# Has anyone seen this device? Heat charge cell phone.



## Sheripoms (May 17, 2008)

Hi everyone
I am just starting to dabble in alternative energy. But it occurred to me if this product like this
http://www.amazon.com/PowerPot-Devi...&qid=1413314021&sr=8-2&keywords=the+power+pot is available that can change heat into energy to charge cell phones. Why on earth can't a wood stove turn heat into other forms of energy?
I hope the link works. If not go to amazon and search for Powerpot v


----------



## TnAndy (Sep 15, 2005)

Sheripoms said:


> Why on earth can't a wood stove turn heat into other forms of energy?


You can generate electric power from a wood stove now....simply put a bunch of TEG modules on your stove and you're in business. They use a principle of physics known as the Seebeck Effect (as does the one on Amazon) which converts heat energy to electrical energy.

The downside is they are fairly low in efficiency, and fairly high in cost.

For example, this website: http://www.tegmart.com/ has a 45 watt version for $527. Nice little unit, ready to go with USB and cig lighter plug. But if you figure out the price per watt (nearly 12 bucks), you'll quickly see that's quite high compared to solar panels at a dollar/watt (or less). 

To compare to a solar panel: Say you bought a 200w solar panel for $200. And it produced power for 4 hours today....10am to 2pm, and it was a nice day. You got 800watt hours. Then you also bought one of those 45w stove devices. Divide 800/45 and you'd have to run the stove 18 hours to give you the same output, for close to 3 times the cost.

The upside is you can generate a small amount of power when the sun isn't shining but the wood stove is cooking.


Now, research IS going on that hopes to vastly increase the heat to electric conversion.
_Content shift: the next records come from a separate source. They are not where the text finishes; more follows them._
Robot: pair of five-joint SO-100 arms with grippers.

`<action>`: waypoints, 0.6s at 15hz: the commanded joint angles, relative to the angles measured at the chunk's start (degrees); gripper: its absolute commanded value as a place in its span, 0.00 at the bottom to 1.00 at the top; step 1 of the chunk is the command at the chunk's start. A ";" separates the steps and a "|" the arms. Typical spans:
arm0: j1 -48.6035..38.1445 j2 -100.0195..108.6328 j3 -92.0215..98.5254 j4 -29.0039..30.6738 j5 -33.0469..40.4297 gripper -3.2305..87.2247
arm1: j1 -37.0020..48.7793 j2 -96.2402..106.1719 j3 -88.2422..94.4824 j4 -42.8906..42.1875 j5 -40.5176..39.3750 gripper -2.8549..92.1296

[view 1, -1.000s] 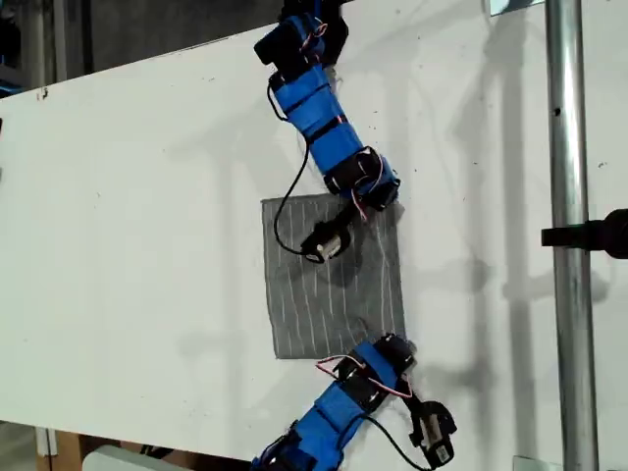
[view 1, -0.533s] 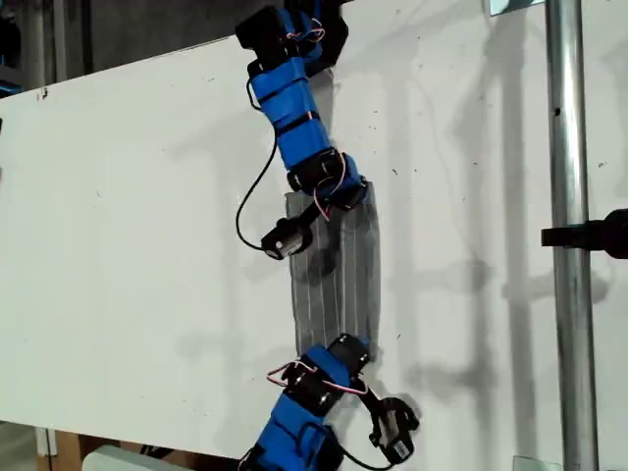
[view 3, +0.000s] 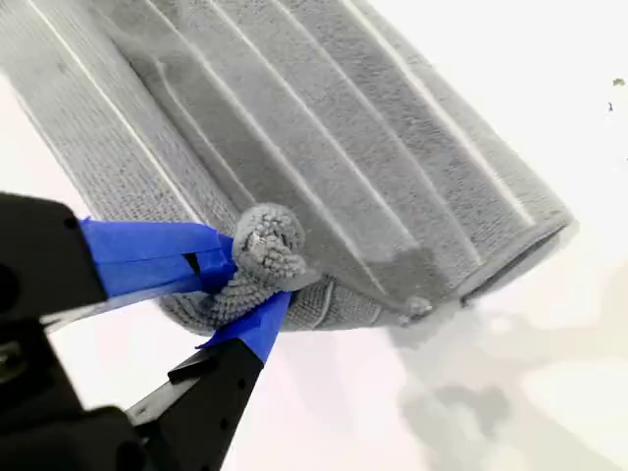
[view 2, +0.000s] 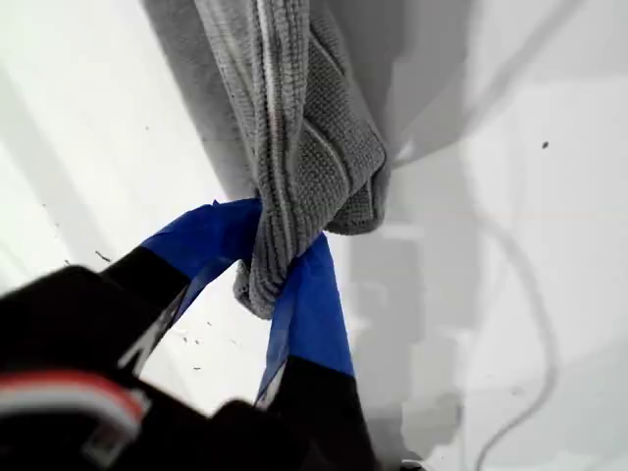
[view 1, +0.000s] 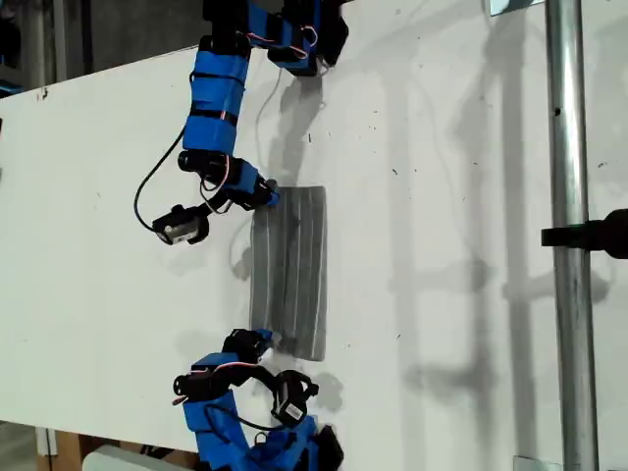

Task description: Grasp corners of a towel and fold twice.

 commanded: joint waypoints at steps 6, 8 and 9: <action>14.33 6.94 23.73 -18.46 -17.58 0.07 | -8.53 -6.33 11.43 -12.04 7.03 0.03; 11.60 6.94 30.06 -22.50 -18.81 0.09 | -7.21 -10.02 10.81 -13.27 6.59 0.03; 10.81 6.94 31.73 -22.85 -19.25 0.11 | -6.94 -10.63 10.90 -13.36 6.86 0.03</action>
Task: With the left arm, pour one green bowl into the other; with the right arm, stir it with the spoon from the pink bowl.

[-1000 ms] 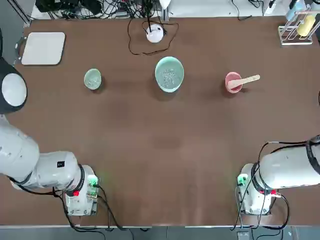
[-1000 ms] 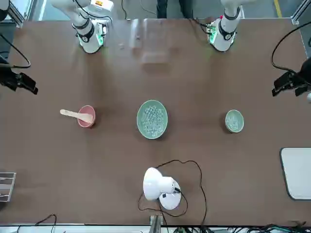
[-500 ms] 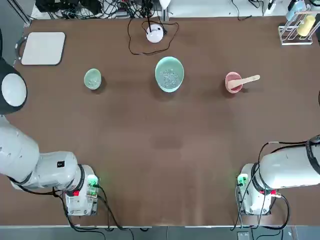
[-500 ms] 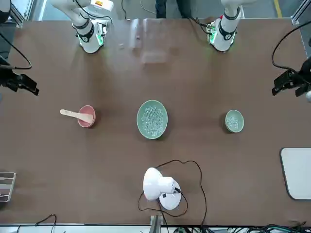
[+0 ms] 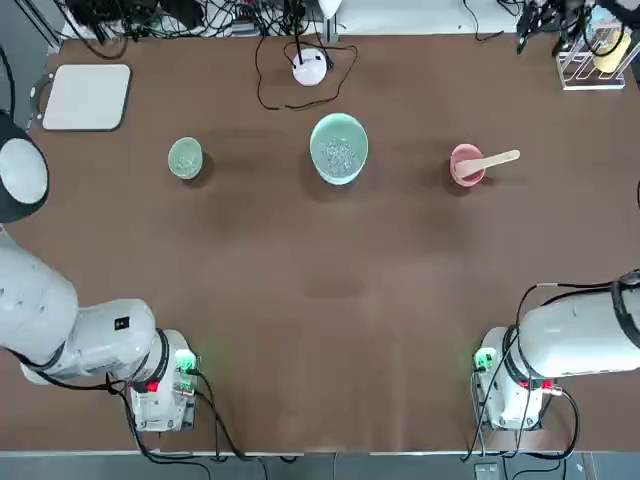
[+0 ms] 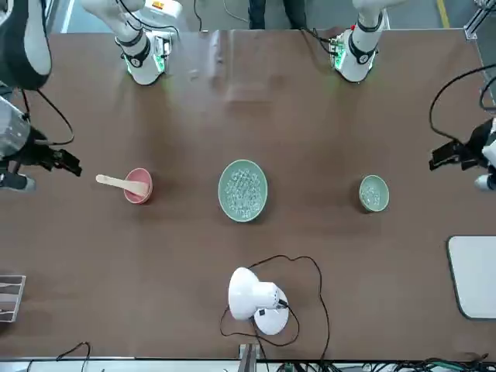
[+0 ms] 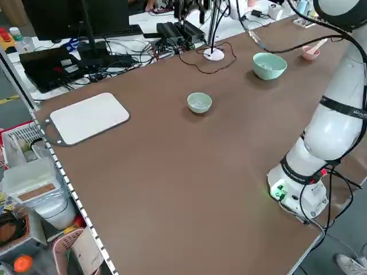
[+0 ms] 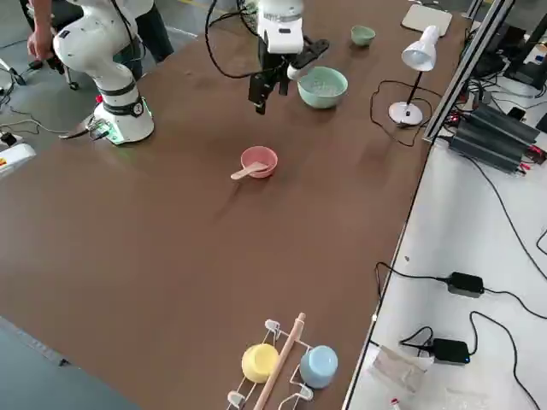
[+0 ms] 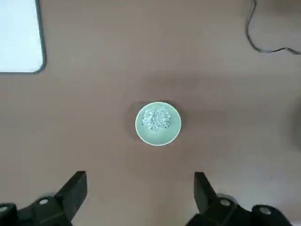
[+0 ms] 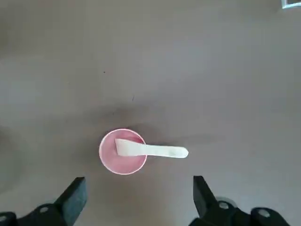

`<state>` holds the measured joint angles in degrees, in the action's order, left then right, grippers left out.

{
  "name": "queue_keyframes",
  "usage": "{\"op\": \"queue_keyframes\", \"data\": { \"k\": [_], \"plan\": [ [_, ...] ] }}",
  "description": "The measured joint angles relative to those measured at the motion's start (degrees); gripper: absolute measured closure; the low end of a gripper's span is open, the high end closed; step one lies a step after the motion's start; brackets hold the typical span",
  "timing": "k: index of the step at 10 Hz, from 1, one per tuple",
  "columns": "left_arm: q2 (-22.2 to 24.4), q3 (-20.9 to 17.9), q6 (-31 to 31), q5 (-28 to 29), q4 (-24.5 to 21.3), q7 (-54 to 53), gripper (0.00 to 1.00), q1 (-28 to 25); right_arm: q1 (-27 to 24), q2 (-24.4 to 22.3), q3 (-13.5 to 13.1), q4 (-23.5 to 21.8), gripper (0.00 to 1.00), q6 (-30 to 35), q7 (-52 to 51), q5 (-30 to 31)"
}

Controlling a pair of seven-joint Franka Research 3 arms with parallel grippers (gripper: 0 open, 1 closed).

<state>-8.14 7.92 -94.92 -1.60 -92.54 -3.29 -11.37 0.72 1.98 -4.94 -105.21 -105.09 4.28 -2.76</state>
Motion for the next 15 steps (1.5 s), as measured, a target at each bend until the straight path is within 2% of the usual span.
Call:
{"op": "queue_keyframes", "data": {
  "k": [3, 5, 7, 8, 10, 15],
  "plan": [
    [3.7, 0.1, -10.8, -0.5, -14.5, -4.2, 0.03, -3.6, -5.5, 0.9, -0.4, -7.9, 0.0, -3.5, -14.3, -7.8],
    [5.5, 0.2, -21.1, -0.7, -24.6, -5.6, 0.04, -4.1, -12.2, 4.3, -0.6, -9.2, 0.0, -3.2, -26.8, -16.5],
    [4.6, 0.2, -32.9, -2.7, -32.3, -6.0, 0.08, -4.0, -16.0, 8.5, -0.7, -9.4, 0.0, -2.3, -29.9, -22.9],
    [2.9, 0.4, -36.2, -3.2, -33.9, -6.8, 0.1, -4.0, -16.9, 10.4, -0.7, -9.4, 0.0, -2.1, -30.0, -25.5],
    [-0.7, 0.4, -37.7, -3.4, -34.1, -9.4, 0.11, -4.1, -18.3, 13.1, -0.7, -9.6, 0.0, -2.1, -30.0, -28.7],
    [-9.4, 0.6, -45.5, -4.2, -33.9, -10.3, 0.15, -4.1, -22.2, 15.4, -0.7, -10.0, 0.01, -2.9, -30.0, -29.8]
  ]
}}
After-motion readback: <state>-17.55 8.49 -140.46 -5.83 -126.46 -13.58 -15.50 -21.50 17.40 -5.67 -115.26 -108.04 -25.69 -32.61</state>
This guy, for example: http://phys.org/news/2014-03-electricity.html is on a path that might up the efficiency quite a bit, and make direct conversion practical.
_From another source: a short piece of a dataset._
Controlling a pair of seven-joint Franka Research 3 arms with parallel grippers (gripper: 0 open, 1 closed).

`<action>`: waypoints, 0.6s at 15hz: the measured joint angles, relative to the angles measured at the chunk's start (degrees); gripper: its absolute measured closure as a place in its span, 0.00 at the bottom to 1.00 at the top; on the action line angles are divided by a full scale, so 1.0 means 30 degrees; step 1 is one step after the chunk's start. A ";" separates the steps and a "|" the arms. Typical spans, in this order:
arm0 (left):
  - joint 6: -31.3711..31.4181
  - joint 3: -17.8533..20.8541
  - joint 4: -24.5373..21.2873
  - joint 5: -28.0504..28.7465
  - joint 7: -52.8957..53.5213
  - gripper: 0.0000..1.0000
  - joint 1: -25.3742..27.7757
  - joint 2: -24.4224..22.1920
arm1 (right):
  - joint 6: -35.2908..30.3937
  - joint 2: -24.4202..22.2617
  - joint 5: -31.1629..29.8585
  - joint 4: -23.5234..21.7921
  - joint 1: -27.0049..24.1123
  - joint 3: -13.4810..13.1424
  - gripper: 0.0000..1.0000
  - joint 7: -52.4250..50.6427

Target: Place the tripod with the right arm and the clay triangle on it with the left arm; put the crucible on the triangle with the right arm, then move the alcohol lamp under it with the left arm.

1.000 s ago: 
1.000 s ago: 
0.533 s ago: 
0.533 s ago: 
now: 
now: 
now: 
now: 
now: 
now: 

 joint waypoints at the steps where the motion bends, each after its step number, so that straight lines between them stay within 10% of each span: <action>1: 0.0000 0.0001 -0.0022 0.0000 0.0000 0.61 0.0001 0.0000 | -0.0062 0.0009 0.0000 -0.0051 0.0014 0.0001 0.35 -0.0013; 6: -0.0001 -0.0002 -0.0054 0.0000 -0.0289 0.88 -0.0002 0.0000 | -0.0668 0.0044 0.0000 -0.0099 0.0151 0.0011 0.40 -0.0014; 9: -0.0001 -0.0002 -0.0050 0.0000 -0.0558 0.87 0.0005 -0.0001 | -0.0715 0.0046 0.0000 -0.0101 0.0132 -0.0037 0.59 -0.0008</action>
But for right now, these devices are more of a novelty item, used for low power requirements, like the 5w one on Amazon.


----------



## TnAndy (Sep 15, 2005)

But now if you're REALLY interested in a cool device to generate electrical power from wood, there is a guy in Florida (sorry, don't have the link anymore, you'll have to hunt around the net for his website) that sells a pre-packaged "dumpster" unit for generating power in remote, or disaster area ( like after a hurricane ) that have LOTS of wood scrap.

He took one of these long, open top, construction debris dumpster units, then lined the bottom and sides with ceramic panels ( like fire brick in a wood stove ) that have freon lines in them. You dump loads of scrap wood in it, and start burning it.....it even has fans to force air in from the ends to force the wood to burn at a high temperature and rate.....and that heats the freon in the ceramic panels. 
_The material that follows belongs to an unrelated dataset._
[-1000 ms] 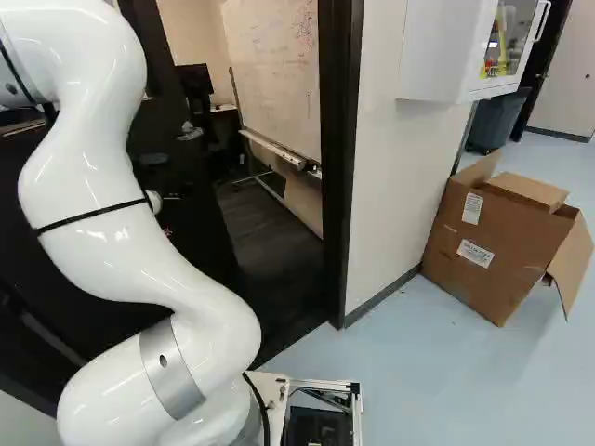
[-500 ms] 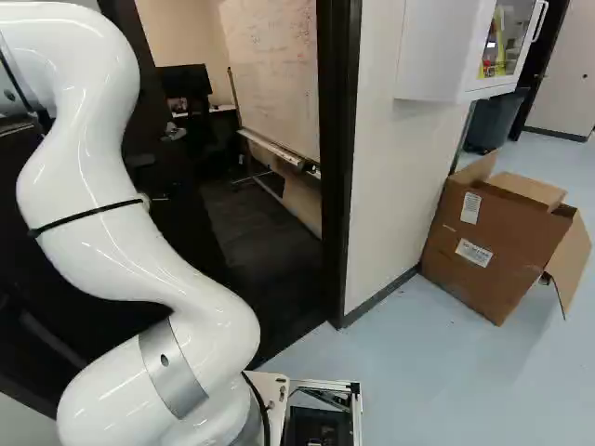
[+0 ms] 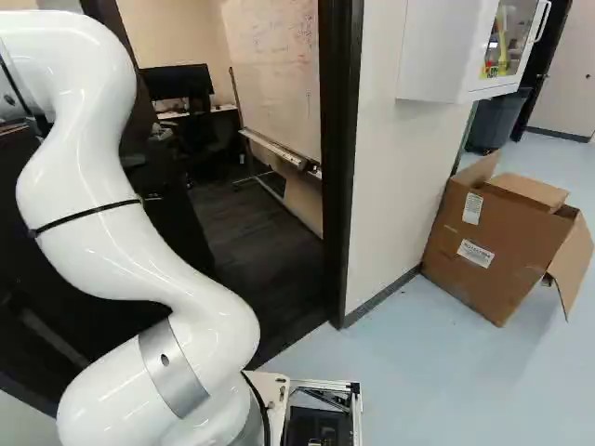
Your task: Open the door and move inside
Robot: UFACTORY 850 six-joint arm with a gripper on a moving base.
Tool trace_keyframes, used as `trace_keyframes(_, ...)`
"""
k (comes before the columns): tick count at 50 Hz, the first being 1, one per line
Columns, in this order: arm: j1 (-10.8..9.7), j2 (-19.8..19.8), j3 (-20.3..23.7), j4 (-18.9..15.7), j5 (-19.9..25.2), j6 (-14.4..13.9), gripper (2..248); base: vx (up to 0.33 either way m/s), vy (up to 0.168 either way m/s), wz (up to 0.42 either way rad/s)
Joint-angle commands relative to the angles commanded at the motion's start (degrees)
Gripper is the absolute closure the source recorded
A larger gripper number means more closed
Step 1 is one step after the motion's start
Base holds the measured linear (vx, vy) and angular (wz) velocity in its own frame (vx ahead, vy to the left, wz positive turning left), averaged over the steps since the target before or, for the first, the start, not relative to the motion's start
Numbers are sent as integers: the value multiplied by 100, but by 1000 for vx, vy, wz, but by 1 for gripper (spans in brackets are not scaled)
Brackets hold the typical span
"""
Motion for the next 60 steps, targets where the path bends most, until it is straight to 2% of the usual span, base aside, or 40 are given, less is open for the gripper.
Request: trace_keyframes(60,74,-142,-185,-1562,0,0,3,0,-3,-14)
That goes to a GE gas turbine that spins a good sized generator ( I can't remember the size, but it's like 50,000w or so), the freon is then condensed again into a liquid with big condensers on the unit, and flows back into the ceramic panels to get boiled again by the fire in the dumpster.

Whole thing is mounted on a large trailer, ready to be towed into the woods or your local disaster area where there is tons of burnable building debris to get rid of, and at the same time, a lack of local electric power.

It was pretty cool.....pricey.....like 1/2 million bucks....but cool !

I looked into them for a local sawmill that generates a LOT of wood scrap, and was looking to do something along the lines of a conventional wood fired boiler/electrical generation.


----------



## gpforet (Dec 24, 2013)

I'm looking at building such a device to attach to my wood burning stove to generate a little power during the winter. The only downside is that TEG devices rely on a temperature differential. The greater the difference, the more power. I'm planning on cooling the cool side by using a small CPU liquid cooler and routing the fluid thru the sump of my indoor aquaponics system to help heat the water. If that doesn't provide enough cool sink I may place a small heat exhanger against a single pane window to sink the heat that way. Right now it's just an idea and I've got my hands full with my solar PV project.



TnAndy said:


> You can generate electric power from a wood stove now....simply put a bunch of TEG modules on your stove and you're in business. They use a principle of physics known as the Seebeck Effect (as does the one on Amazon) which converts heat energy to electrical energy.
> 
> The downside is they are fairly low in efficiency, and fairly high in cost.
> 
> ...


----------